In today’s entry, we’re gonna talk things, whatnots and somesuches. Cool? Cool!
Today I tried my first ever Fawaffle cone, a dish after my own heart. It was exactly what it sounded like and as delicious as the portmanteau was adorable. A waffle cone made of falafel. It’s a rad gluten-free option that gets protein into a come shaped format. Ever since the “meats in cones” discussion from There’s Something About Mary, I’ve been longing to sink my teeth into a crunchy waffly exterior to taste umami goodness within. It was like a savoury ice cream. Shredded chicken, cherry tomatoes, mint, avocado and spicy sauce. I’m sure it had way more calories than I was expecting, but boy oh boy did it fill a) my wish for a meaty cone and b) my stomach. I’m going out for tacos tonight. I can only imagine the salsa party in my belly.
There are so many things that I don’t know. 99% of these are not what I consider worth googling. If that’s not an entitled mindset, I don’t know what is. All sorts of stuff. Why do cyclists wear that lycra/spandex get up? Does it cut down on wind resistance? Is it super breathable? Does it dry quickly? Are there compression elements to it? Do people just think it looks cool? Or does it come with an aura of legitimacy? Do you feel like you ride faster if your top and bottom halves look thematically similar?

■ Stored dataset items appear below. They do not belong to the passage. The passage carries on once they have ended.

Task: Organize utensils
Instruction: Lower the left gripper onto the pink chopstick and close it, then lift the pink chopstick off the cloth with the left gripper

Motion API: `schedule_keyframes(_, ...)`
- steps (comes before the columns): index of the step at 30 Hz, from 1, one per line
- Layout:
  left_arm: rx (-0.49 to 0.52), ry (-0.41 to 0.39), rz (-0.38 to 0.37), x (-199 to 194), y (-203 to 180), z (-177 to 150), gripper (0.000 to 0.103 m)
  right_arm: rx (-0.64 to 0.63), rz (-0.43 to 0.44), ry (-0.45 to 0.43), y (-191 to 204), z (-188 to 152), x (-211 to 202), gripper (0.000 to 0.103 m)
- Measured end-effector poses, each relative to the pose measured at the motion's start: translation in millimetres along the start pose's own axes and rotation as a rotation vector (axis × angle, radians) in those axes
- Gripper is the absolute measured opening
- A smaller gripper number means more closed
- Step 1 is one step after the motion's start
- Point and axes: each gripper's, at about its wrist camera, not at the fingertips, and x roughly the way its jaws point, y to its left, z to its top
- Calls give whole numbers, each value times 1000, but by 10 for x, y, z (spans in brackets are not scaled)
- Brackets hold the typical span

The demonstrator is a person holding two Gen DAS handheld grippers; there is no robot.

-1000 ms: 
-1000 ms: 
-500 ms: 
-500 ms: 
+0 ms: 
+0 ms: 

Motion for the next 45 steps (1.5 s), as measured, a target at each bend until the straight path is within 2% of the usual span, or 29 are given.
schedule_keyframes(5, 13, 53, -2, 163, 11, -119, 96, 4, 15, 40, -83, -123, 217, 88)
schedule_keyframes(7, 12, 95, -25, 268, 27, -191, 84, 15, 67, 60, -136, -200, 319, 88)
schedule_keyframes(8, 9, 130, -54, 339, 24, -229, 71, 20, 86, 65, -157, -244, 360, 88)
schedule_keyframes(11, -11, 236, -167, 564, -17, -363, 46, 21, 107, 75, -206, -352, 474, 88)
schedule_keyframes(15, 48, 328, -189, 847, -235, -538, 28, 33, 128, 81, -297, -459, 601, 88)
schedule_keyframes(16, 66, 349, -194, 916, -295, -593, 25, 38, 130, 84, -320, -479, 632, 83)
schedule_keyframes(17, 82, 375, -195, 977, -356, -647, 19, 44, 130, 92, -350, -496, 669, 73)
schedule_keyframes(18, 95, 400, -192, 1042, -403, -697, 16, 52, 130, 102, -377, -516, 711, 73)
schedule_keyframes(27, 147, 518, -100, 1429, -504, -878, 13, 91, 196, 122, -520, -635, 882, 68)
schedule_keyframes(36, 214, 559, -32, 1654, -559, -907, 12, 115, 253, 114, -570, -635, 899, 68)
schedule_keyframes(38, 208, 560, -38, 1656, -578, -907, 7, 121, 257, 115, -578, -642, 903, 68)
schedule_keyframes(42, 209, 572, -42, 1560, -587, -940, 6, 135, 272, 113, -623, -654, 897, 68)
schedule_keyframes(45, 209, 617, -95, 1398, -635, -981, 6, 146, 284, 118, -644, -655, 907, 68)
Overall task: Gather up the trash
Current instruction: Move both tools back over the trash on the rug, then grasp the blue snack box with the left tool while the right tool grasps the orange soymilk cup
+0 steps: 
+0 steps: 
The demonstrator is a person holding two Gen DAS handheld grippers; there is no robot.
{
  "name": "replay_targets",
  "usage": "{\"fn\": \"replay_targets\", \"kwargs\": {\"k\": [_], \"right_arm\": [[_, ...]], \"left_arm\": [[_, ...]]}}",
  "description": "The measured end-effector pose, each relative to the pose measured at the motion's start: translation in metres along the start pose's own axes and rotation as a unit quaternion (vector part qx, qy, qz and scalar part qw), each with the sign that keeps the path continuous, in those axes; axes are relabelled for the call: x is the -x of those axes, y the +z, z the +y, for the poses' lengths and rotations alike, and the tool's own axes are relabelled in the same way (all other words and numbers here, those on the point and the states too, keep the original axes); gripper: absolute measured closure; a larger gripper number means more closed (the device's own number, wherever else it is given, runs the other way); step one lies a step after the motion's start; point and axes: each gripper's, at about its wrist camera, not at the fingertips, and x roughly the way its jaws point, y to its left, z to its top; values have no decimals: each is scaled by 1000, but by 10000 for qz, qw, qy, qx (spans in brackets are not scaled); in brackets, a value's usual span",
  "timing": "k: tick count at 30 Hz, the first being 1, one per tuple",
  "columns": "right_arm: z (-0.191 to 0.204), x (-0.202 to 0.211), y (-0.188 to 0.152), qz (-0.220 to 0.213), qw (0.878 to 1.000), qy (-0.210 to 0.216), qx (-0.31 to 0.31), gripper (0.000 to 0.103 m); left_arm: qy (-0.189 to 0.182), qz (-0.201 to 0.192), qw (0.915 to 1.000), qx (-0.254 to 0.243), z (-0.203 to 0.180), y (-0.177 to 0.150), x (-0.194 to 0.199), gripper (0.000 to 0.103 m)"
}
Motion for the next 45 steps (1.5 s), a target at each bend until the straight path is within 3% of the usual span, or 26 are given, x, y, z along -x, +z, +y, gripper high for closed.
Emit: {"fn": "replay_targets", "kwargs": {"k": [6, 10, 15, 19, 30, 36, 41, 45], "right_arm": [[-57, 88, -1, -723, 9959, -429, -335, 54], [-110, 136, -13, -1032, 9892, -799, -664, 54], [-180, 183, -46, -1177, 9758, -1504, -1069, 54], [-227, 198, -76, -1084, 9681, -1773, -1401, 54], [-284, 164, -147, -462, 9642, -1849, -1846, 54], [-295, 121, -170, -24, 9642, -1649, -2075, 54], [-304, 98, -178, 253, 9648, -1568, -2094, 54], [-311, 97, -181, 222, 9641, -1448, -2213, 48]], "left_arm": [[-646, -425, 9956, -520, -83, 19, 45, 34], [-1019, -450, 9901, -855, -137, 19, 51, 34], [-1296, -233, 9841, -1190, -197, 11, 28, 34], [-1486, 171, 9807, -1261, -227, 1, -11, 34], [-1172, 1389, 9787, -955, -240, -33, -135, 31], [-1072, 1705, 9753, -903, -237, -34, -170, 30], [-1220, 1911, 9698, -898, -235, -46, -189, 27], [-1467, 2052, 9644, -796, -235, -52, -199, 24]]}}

Releasing an album seems like a massive labour of love. Hundreds of hours of songwriting, practicing, performing, recording, mixing and all sorts of other stuff I’m sure I haven’t considered. I was listening to Basia Bulat’s most recent album, Good Advice. Her previous album, Tall Tall Shadow was fantastic. Emotionally stirring ballads, good danceable pop and an engaging through-line. I don’t feel the same way about Good Advice. Most critics didn’t feel the same way about Good Advice. My question is that when an album is to be released, how much disconnect is there between an artist and public perception? In this situation, how often does the artist genuinely believe that they’re putting out their best possible material? Do they phone it in just to get the album finished in time? Is there pressure from the record company to push it out and start selling? Could it be a matter of incorrectly gauging what it was about their previous music that people loved? Or pinning it down to certain elements and myopically assuming they needed to double or triple down on that kind of thing? At the end of the day, it could 100% be that it didn’t appeal to me, but everyone else loved it? I’m (thankfully) very far from the only person out there. I don’t really know if there is an easy answer to this. I certainly don’t think I could google it. I’m sure NPR probably has a podcast on your very subject.
This one’s embarrassing. I actually don’t know how bees make honey. I know they collect pollen on their little hairy legs and bring it back to the beehive. Is this a tribute for the queen? Does the queen squirt honey out like soft-serve? Do bees then organise this honey into neat little honeycombs? Then apiarists in faux hazmat suits steal their delicious output and take all the credit? Where does Seinfeld come in?
The ironic part is I was a B science student at best.